**Task objective**
Your copy of the data should leave out the images and match everything else exactly.

**Data extract**
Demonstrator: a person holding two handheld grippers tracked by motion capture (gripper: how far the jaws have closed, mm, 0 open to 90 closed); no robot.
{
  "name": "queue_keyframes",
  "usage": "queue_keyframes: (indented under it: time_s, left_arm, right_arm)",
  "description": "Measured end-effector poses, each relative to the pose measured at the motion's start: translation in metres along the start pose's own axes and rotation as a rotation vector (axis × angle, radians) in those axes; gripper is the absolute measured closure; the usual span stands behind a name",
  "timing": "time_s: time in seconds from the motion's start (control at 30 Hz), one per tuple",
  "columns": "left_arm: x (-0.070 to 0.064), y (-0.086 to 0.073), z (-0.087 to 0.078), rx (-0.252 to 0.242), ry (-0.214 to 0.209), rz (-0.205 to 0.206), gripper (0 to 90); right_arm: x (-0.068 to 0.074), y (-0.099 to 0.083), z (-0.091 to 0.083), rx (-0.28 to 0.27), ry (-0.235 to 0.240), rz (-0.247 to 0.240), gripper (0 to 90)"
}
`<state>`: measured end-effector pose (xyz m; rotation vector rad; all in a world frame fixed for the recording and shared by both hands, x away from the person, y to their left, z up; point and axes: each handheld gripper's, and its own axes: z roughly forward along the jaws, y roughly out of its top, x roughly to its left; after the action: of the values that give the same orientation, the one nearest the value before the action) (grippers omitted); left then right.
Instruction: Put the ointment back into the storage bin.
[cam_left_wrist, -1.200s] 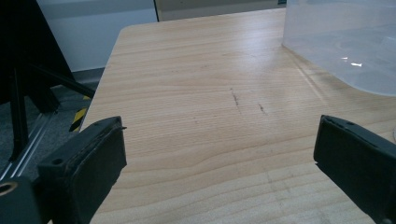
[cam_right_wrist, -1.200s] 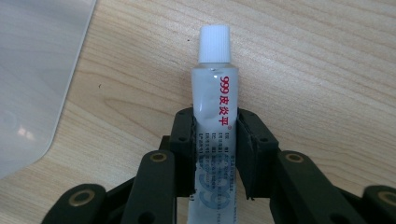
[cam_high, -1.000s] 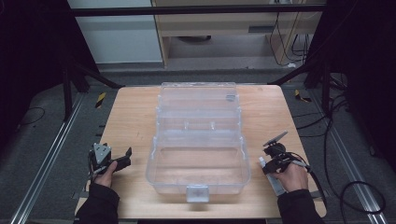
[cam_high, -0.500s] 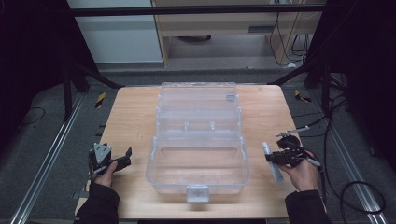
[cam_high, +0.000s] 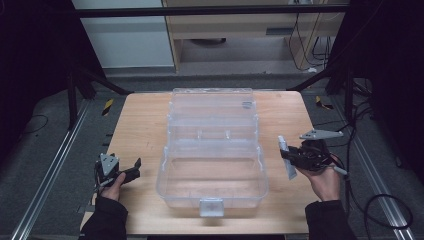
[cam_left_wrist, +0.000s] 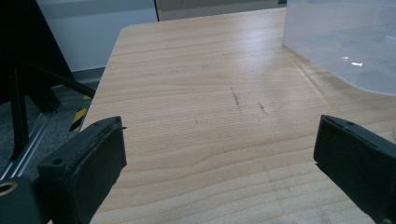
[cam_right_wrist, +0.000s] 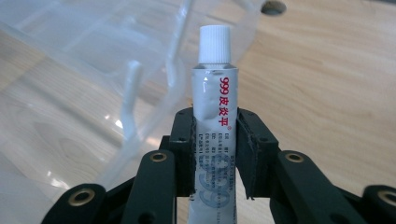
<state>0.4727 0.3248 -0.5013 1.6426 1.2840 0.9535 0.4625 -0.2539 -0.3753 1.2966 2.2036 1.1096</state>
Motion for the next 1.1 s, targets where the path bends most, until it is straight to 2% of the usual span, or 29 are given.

**Answer to the problem**
Demonstrator: a person holding two handheld grippers tracked by motion capture (gripper: how far the jaws have closed, mm, 0 open to 90 closed); no robot.
{
  "name": "queue_keyframes",
  "usage": "queue_keyframes: (indented under it: time_s, left_arm, right_arm)",
  "description": "Measured end-effector poses, each relative to the pose measured at the motion's start: translation in metres along the start pose's own axes and rotation as a rotation vector (axis × angle, radians) in those axes; gripper is the absolute measured closure; the usual span stands behind a name",
  "timing": "time_s: time in seconds from the motion's start (control at 30 Hz), one per tuple",
  "columns": "left_arm: x (-0.070 to 0.064), y (-0.086 to 0.073), z (-0.087 to 0.078), rx (-0.252 to 0.242), ry (-0.214 to 0.209), rz (-0.205 to 0.206), gripper (0 to 90); right_arm: x (-0.068 to 0.074), y (-0.099 to 0.083), z (-0.091 to 0.083), rx (-0.28 to 0.27), ry (-0.235 to 0.240), rz (-0.247 to 0.240), gripper (0 to 90)"
}
`<state>`: measured end-effector pose (xyz m; rotation vector rad; all in a world frame fixed for the recording and shared by both hands, x away from the person, y to their left, z up; point and axes: each handheld gripper's, and its own axes: z roughly forward along the jaws, y roughly out of its top, x roughly to its left; after the action: of the values that give the same orientation, the one nearest the value before the action) (grippers omitted); left then right.
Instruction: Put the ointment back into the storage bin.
[cam_left_wrist, -1.200s] 
[cam_right_wrist, -1.200s] 
[cam_high, -1.000s] 
[cam_high, -0.500s] 
[cam_high, +0.000s] 
[cam_left_wrist, +0.000s] 
[cam_right_wrist, +0.000s] 
<state>0.4727 0.3248 -0.5013 1.6426 1.2840 0.9535 0.4625 -0.2539 -0.3753 1.2966 2.2036 1.1096</state>
Motion for the next 1.1 s, targets where the path bends most, until it is straight to 2% of the usual span, or 29 are given.

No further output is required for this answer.